• [WHAT TO PRODUCE]: Please give all of the data again, character for character, and drop the pictures.

-- -- --

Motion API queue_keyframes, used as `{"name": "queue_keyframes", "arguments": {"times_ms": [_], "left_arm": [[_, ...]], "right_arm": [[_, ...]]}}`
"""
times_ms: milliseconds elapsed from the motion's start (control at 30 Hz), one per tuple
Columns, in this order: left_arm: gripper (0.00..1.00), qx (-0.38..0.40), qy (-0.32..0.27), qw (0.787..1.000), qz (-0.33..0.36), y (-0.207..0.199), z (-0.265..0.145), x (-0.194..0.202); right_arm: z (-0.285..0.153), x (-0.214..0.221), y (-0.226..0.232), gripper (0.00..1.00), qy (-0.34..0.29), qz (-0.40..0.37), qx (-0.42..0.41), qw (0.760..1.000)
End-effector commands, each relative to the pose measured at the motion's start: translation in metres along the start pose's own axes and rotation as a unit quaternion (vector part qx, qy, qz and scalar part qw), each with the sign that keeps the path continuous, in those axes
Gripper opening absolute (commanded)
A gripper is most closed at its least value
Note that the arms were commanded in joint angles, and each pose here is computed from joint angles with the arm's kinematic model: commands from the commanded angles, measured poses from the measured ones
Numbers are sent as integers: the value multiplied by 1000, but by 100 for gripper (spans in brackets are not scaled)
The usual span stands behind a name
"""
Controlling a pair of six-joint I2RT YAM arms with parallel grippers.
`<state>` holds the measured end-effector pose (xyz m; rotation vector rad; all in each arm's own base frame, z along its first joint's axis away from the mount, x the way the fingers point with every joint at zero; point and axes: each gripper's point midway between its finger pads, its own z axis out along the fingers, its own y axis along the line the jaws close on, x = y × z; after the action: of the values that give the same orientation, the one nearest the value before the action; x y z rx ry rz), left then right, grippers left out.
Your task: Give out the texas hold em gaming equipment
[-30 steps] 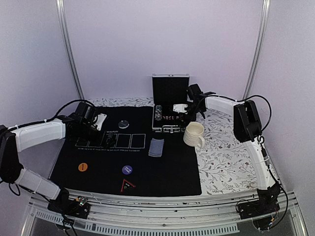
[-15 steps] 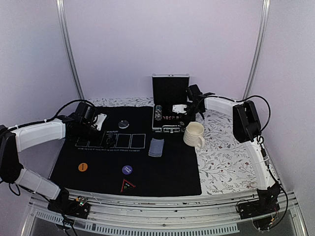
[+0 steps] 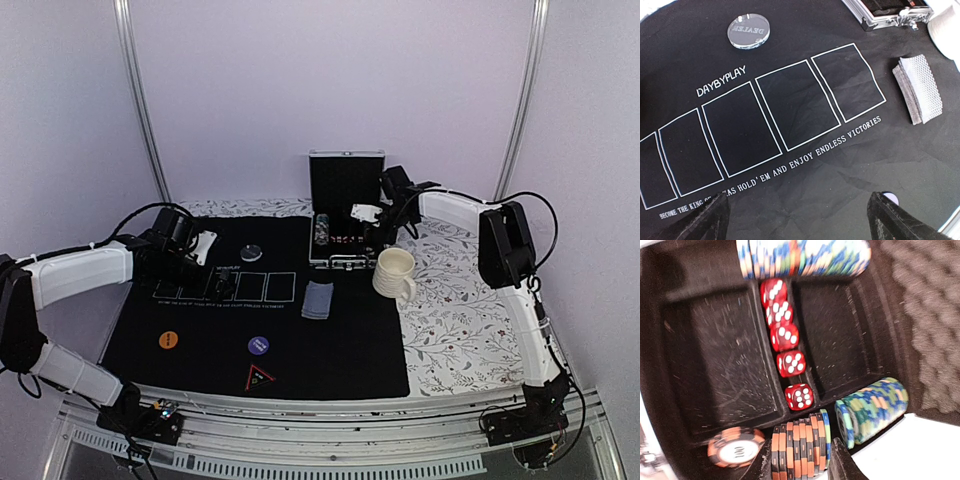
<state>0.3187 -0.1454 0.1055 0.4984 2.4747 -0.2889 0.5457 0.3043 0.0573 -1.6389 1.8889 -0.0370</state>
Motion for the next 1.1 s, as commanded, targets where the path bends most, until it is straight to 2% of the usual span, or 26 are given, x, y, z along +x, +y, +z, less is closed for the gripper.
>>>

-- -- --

• [WRITTEN RESPONSE]:
Motion API queue_keyframes, used as `{"name": "queue_keyframes", "arguments": {"times_ms": [_], "left_arm": [[_, ...]], "right_arm": [[_, ...]]}}`
"""
times_ms: milliseconds elapsed from the motion's start (control at 30 Hz), one per tuple
Columns, in this order: left_arm: gripper (0.00..1.00), qx (-0.38..0.40), qy (-0.32..0.27), qw (0.787..1.000), qz (-0.33..0.36), y (-0.207..0.199), z (-0.265..0.145), x (-0.194..0.202); right_arm: z (-0.285..0.153), x (-0.214..0.221), y (-0.226..0.232), gripper (0.00..1.00), qy (-0.34..0.29), qz (-0.40..0.37), qx (-0.42..0.41), qw (0.760..1.000)
End-effector commands, each relative to the pose measured at the motion's start: translation in metres along the start pose's own axes and rotation as a unit quaternion (vector part qx, qy, qz and scalar part qw), each with the sign that keeps the path continuous, in those axes
Gripper opening absolute (commanded)
A gripper is most closed at its least value
Note that the arms were commanded in joint angles, and each pose here is computed from joint angles with the arm's kinematic model: commands from the commanded angles, measured poses from the measured ones
Numbers are sent as integers: the value multiplied by 1000, but by 100 for gripper (spans in brackets are not scaled)
The usual span stands behind a name
"""
Controlling a pair of six-joint I2RT YAM arms with parallel grippers.
`<state>` holds the measured end-effector pose (xyz m; rotation vector rad; all in each arm's own base frame, z along its first joint's axis away from the mount, x the way the fingers point with every joint at zero; point and axes: each gripper's point midway between its finger pads, its own z axis out along the fingers, its own y axis along the line the jaws close on, x = y × z; after the action: of the values that give the same orientation, the one nearest the value before the action; x y z rx ry rz), left then right, grippers left out.
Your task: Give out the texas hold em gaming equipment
[-30 steps] 
[-15 steps] 
[+0 steps] 
<state>0.3187 -0.1454 0.1055 0.4984 2.4747 -0.2889 0.5457 0.3043 0.0573 -1.6389 1.8889 -0.0370</state>
Motion for the next 1.1 s, as commanded, targets where the path bends most, until it is straight to 2% of the usual span, or 26 are given, x, y, z along +x, +y, +z, less is closed for the gripper.
>>>

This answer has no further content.